▶ [What to do]:
When you find the line with "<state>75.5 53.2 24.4" among the records below, reproduce it and each line after it exactly, ending with the line with "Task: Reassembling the".
── Input material ──
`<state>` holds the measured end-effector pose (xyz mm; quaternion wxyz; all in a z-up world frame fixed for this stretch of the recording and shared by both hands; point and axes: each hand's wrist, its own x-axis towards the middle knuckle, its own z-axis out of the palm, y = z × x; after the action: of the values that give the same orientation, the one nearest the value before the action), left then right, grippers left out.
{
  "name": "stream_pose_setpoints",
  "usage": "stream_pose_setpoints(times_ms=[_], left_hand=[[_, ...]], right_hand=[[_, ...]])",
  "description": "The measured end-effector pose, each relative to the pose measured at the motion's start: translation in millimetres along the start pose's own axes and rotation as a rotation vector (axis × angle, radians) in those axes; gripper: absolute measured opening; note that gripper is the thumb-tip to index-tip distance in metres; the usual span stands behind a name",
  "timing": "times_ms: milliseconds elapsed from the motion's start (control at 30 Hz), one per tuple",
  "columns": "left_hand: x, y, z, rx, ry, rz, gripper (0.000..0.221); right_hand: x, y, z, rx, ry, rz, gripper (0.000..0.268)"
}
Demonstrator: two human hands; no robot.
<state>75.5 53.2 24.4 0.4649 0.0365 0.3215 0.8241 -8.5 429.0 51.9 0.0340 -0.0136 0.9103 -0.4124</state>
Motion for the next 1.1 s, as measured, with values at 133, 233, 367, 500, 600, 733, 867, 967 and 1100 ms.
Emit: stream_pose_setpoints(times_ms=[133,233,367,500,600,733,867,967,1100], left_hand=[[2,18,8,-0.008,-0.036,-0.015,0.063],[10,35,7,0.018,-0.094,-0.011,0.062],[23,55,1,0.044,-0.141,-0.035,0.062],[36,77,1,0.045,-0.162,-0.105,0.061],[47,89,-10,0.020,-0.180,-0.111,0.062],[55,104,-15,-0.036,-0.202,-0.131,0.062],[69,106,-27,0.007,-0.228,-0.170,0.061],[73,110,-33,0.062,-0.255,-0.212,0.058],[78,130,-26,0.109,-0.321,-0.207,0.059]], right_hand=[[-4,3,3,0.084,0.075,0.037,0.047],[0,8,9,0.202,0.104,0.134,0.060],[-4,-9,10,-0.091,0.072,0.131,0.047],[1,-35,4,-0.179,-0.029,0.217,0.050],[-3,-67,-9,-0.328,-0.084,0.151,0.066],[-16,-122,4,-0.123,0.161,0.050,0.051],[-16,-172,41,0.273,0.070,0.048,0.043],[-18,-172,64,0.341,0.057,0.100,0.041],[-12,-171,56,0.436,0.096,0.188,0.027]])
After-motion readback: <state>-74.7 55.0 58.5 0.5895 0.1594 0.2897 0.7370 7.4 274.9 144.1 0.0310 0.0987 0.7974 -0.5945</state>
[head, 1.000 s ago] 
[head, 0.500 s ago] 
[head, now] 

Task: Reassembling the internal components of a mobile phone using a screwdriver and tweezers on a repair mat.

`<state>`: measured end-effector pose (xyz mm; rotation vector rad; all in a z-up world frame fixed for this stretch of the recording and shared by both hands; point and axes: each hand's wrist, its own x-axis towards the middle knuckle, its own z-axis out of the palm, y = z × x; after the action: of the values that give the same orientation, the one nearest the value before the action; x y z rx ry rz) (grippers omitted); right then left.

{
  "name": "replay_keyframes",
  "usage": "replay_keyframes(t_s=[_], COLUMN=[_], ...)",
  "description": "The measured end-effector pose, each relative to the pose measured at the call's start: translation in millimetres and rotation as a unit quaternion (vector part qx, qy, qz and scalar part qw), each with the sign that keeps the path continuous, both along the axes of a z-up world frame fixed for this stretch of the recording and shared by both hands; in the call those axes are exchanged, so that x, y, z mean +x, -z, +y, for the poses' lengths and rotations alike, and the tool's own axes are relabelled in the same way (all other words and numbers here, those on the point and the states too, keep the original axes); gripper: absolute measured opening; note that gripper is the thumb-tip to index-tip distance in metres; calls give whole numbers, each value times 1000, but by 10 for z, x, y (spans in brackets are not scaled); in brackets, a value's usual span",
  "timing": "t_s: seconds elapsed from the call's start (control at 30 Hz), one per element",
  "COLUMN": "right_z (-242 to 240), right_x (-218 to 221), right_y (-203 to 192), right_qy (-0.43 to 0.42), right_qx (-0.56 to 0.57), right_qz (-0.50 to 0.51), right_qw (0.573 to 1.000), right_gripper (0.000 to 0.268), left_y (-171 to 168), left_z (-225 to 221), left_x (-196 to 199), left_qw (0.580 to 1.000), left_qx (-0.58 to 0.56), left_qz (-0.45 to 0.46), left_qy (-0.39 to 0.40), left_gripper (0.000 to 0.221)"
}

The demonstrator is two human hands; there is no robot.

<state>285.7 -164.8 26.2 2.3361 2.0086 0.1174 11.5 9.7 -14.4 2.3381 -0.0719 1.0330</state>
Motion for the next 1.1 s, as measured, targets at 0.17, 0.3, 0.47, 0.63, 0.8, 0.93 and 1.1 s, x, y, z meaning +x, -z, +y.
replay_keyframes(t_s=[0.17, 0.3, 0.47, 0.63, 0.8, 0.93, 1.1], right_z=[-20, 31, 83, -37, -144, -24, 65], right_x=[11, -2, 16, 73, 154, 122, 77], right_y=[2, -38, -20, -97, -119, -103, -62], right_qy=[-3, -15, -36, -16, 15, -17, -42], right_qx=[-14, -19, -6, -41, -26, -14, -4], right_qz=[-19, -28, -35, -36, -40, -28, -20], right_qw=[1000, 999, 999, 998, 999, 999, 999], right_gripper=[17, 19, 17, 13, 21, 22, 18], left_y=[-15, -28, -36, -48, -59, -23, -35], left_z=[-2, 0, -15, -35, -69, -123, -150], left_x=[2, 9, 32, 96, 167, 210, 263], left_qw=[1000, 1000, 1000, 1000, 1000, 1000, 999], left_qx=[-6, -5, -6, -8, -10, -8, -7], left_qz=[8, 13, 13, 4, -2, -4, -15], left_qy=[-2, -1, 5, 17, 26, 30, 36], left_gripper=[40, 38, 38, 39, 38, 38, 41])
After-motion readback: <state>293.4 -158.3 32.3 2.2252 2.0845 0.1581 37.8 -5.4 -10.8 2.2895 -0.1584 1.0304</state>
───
▶ [Task answer]:
<state>75.5 53.2 24.4 0.4649 0.0365 0.3215 0.8241 -8.5 429.0 51.9 0.0340 -0.0136 0.9103 -0.4124</state>
Motion for the next 1.1 s, as measured, with values at 133, 233, 367, 500, 600, 733, 867, 967 and 1100 ms.
Emit: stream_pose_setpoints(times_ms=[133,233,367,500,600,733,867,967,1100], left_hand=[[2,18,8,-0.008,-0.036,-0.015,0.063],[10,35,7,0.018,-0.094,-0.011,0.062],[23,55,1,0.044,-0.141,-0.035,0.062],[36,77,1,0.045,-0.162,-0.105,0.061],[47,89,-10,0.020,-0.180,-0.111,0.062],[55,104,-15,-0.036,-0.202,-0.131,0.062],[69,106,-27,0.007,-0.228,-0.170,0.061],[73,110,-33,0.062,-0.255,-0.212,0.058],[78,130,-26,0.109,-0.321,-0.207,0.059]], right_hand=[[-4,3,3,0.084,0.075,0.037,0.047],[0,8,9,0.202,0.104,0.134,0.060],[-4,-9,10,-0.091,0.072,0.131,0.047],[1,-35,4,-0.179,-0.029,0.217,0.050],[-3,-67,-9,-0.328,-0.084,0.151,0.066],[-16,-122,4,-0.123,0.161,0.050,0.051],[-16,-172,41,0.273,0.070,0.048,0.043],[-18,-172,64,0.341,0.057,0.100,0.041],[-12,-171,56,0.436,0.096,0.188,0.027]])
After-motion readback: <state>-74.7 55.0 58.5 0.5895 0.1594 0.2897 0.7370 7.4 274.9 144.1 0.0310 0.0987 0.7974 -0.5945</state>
[head, 1.000 s ago] 
[head, 0.500 s ago] 
[head, now] 

Task: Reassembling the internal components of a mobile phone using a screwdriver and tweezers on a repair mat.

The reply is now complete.